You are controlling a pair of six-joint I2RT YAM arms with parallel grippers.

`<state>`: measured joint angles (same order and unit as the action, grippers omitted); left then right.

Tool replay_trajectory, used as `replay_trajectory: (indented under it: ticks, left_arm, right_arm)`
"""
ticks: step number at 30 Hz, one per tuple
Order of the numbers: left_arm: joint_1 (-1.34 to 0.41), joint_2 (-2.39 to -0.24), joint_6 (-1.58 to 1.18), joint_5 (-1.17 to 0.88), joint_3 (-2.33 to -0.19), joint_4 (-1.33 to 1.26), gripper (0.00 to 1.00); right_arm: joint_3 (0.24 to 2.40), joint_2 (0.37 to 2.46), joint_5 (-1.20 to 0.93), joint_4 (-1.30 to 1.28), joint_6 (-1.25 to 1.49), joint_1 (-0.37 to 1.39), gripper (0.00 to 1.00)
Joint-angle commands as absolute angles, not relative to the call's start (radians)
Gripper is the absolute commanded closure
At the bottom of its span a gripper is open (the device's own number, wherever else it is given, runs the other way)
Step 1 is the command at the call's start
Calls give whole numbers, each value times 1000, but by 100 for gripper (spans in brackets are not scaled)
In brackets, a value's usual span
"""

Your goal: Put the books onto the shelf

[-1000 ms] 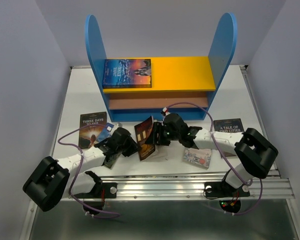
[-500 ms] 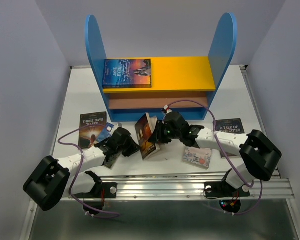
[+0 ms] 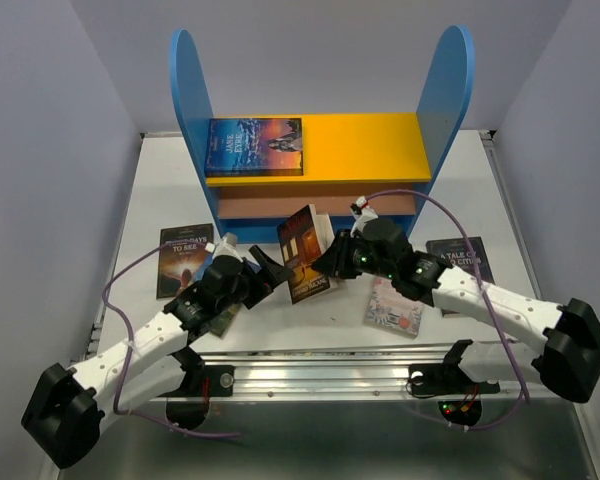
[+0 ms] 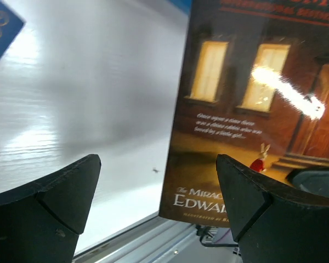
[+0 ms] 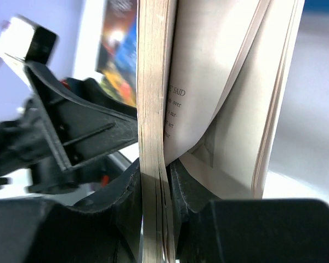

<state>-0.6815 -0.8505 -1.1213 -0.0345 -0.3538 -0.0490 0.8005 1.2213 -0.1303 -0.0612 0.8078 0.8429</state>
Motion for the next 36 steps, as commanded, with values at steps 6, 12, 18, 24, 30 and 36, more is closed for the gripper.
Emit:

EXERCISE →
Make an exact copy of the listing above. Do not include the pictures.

REPLY TO THE TASK →
You are controlling a pair of six-joint I2RT YAM arms with parallel grippers.

`<state>`: measured joint angles (same order and unit as the action, grippers omitted); left then right.

Tool replay_trajectory, used as `replay_trajectory: (indented under it: ticks, left_arm, right_arm)`
"""
ticks: step number at 30 Hz, one per tuple
Order of the numbers: left_arm: joint_1 (-1.34 to 0.41), joint_2 (-2.39 to -0.24), joint_6 (-1.58 to 1.18), joint_5 (-1.17 to 0.88), joint_3 (-2.33 to -0.19), joint_4 (-1.33 to 1.26), gripper (0.00 to 1.00); right_arm: joint_3 (0.24 to 2.40), joint_2 (0.37 to 2.46), joint_5 (-1.20 to 0.93), joint_4 (-1.30 to 1.28), joint_6 (-1.25 to 1.49), joint_1 (-0.37 to 1.39), gripper (0.00 to 1.00)
Joint-angle commands as absolute angles, not relative to the call's start (radians)
Gripper is the absolute commanded closure
At the bottom of its span a gripper is open (the device's own number, wherever else it is given, runs the other way)
Step 1 is the command at the call's start
Calls give whole numbers, each value times 1000, but by 100 for gripper (spans in brackets are not scaled)
In brackets, a value's usual span
"""

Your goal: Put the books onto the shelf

[-1000 ms] 
[-500 ms] 
[+0 ms] 
[+0 ms] 
[+0 ms] 

<state>-0.6815 -0.8505 -1.1213 -0.0345 -0.3538 -0.0490 0.8005 1.2213 -0.1303 -0.0612 0.8078 0.8429</state>
Motion for the next 36 steps, as commanded, with values at steps 6, 12, 18, 24, 30 and 36, more is closed for the gripper.
Emit:

Nothing else is part of this exercise.